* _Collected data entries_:
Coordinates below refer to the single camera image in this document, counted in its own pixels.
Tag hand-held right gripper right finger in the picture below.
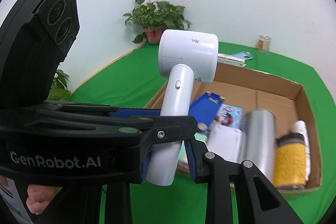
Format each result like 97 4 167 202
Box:
183 139 302 224

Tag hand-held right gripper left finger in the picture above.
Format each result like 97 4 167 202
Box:
34 148 153 224

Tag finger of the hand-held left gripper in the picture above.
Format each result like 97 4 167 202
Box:
24 115 198 146
42 101 161 118

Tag pastel puzzle cube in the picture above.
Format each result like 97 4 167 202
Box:
177 131 210 174

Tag blue stapler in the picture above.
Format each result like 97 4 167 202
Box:
189 91 227 132

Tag colourful board game box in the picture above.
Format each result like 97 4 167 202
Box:
207 104 246 163

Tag white hair dryer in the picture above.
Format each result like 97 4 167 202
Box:
146 29 219 186

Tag silver metal can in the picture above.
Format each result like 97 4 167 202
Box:
240 109 277 182

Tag yellow label clear jar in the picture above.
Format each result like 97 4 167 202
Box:
273 132 307 190

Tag large cardboard box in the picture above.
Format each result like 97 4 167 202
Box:
144 63 323 199

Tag white spray bottle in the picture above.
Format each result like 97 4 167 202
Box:
293 120 311 181

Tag person's left hand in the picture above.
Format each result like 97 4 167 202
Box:
26 184 57 215

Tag green tablecloth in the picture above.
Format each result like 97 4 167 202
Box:
71 42 336 224

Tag large-leaf green plant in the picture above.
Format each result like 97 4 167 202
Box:
49 69 72 102

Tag blue and white flat box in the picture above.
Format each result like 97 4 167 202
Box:
217 51 254 67

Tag potted plant in red pot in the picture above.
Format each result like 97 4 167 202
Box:
123 0 192 45

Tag small glass jar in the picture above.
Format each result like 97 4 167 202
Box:
257 35 271 51

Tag person's grey striped clothing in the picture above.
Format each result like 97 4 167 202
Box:
0 176 33 224

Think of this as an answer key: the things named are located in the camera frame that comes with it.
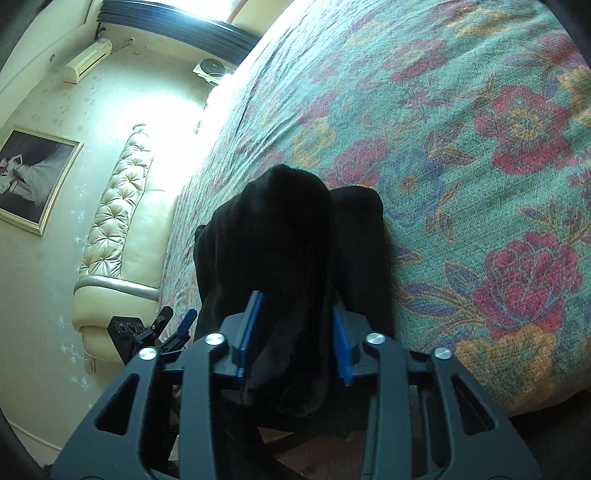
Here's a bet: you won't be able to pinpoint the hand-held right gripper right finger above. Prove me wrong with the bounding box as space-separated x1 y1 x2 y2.
331 300 541 480

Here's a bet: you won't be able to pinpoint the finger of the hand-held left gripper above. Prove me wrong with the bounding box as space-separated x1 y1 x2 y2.
159 308 198 354
139 305 174 344

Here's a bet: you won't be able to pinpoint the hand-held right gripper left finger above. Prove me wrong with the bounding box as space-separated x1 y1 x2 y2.
51 291 266 480

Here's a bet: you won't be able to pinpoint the black pants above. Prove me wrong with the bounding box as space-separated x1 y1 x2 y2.
194 164 398 444

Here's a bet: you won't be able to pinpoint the cream tufted headboard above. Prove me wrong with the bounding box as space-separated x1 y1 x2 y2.
74 122 204 365

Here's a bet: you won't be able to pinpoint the floral bedspread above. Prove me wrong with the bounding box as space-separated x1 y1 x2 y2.
157 0 591 407

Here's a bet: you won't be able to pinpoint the white fan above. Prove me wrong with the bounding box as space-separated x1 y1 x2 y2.
192 58 236 86

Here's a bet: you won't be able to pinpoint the white air conditioner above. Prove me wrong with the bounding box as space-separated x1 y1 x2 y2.
62 38 113 85

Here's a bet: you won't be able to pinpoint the dark blue curtain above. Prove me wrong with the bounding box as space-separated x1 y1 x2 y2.
97 0 264 70

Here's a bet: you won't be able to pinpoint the window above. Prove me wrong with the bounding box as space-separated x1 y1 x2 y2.
152 0 278 35

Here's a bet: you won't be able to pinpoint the framed wall picture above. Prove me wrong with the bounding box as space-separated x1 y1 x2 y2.
0 124 85 237

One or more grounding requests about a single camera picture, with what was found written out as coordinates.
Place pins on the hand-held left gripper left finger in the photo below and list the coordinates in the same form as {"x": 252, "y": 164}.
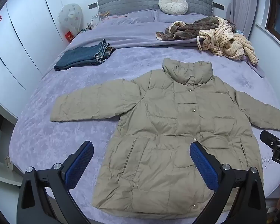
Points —
{"x": 80, "y": 163}

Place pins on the grey quilted headboard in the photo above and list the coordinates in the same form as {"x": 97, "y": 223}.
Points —
{"x": 135, "y": 1}

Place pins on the grey curtain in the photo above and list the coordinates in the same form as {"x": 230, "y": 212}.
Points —
{"x": 246, "y": 4}

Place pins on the purple plush bed blanket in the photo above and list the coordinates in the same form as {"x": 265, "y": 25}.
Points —
{"x": 49, "y": 133}

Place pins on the cream striped garment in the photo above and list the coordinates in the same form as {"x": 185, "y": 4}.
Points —
{"x": 228, "y": 43}

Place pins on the brown plush robe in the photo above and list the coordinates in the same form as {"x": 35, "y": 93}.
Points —
{"x": 189, "y": 29}

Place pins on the white side cabinet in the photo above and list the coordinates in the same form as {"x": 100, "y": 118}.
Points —
{"x": 1, "y": 144}

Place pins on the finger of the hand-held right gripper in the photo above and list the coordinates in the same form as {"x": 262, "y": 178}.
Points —
{"x": 270, "y": 138}

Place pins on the red box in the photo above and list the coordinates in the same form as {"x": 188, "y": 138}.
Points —
{"x": 69, "y": 36}

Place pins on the khaki puffer jacket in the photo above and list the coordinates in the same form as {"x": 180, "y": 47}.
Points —
{"x": 168, "y": 126}

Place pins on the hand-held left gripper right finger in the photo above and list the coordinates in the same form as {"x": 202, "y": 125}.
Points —
{"x": 204, "y": 165}

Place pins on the fan with floral cover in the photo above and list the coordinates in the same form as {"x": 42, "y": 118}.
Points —
{"x": 70, "y": 16}

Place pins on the folded blue jeans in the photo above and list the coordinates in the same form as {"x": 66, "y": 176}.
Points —
{"x": 84, "y": 54}

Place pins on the round cream cushion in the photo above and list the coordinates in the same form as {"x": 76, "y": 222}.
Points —
{"x": 173, "y": 4}

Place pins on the white wardrobe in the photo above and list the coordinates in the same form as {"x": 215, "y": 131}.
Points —
{"x": 21, "y": 44}

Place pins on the lilac pillow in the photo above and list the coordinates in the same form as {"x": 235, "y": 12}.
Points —
{"x": 130, "y": 18}
{"x": 196, "y": 17}

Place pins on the nightstand clutter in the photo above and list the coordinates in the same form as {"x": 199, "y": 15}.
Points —
{"x": 92, "y": 23}

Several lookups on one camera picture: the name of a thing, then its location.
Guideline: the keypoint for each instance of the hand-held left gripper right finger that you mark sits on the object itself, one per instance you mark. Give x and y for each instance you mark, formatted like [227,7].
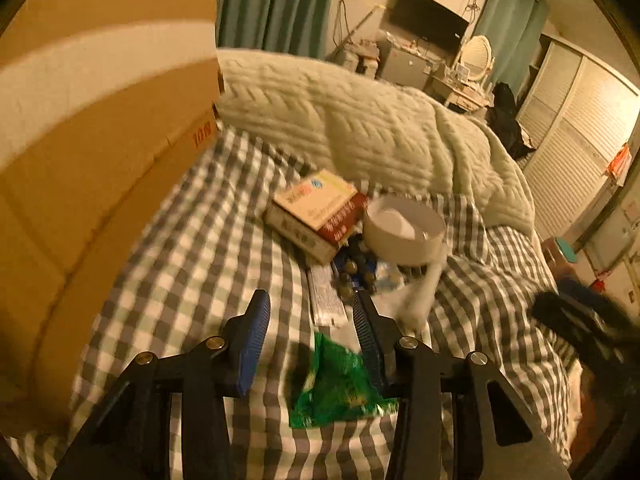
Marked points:
[370,345]

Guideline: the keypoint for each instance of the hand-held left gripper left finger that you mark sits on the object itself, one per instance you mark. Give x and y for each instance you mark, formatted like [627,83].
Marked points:
[252,340]

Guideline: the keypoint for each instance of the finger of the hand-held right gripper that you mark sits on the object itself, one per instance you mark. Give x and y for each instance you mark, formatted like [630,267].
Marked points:
[570,317]

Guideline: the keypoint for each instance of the green snack packet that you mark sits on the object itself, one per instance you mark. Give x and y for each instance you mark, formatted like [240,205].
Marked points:
[340,390]

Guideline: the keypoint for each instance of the large cardboard box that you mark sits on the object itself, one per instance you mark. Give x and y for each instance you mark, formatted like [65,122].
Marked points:
[75,135]

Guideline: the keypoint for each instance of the jar with teal lid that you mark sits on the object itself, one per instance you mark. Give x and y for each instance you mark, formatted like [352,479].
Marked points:
[562,250]

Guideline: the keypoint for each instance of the blue packet with round candies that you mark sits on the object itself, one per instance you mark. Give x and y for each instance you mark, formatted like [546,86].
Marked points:
[357,270]

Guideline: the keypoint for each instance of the grey white checked bed sheet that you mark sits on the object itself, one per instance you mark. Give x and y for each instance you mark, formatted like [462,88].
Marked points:
[200,260]

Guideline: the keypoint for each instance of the white round container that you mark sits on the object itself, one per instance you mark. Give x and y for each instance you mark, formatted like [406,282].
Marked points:
[400,245]

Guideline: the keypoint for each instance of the white red medicine box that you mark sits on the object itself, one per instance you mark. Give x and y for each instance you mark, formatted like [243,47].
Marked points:
[320,210]

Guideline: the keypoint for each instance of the white louvred wardrobe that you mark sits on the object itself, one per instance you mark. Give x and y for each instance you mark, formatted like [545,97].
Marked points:
[575,135]

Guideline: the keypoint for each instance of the dark hanging clothing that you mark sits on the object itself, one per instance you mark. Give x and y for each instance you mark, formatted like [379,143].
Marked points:
[507,120]

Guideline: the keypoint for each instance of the white knitted blanket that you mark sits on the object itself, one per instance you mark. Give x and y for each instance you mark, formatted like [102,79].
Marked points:
[350,120]

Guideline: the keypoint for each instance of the white dressing table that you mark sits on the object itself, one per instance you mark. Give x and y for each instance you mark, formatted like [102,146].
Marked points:
[460,92]

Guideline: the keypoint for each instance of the white oval vanity mirror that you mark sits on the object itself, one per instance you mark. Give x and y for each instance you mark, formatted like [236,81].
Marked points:
[475,57]

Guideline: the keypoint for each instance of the grey cabinet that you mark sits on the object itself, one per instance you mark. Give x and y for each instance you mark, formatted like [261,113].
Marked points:
[405,62]

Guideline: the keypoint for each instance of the teal window curtain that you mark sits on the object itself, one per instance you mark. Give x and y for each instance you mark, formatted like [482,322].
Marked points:
[510,25]
[270,5]

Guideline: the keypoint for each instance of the black flat television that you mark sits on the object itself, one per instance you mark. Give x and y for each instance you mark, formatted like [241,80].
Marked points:
[430,15]

* _DIRECTIONS_:
Filter the preceding entries down to the lines with "striped".

* _ANSWER BELOW_:
Tag person's grey striped clothing in the picture above.
Place pins on the cream striped garment in the photo above and list the coordinates in the same form as {"x": 185, "y": 4}.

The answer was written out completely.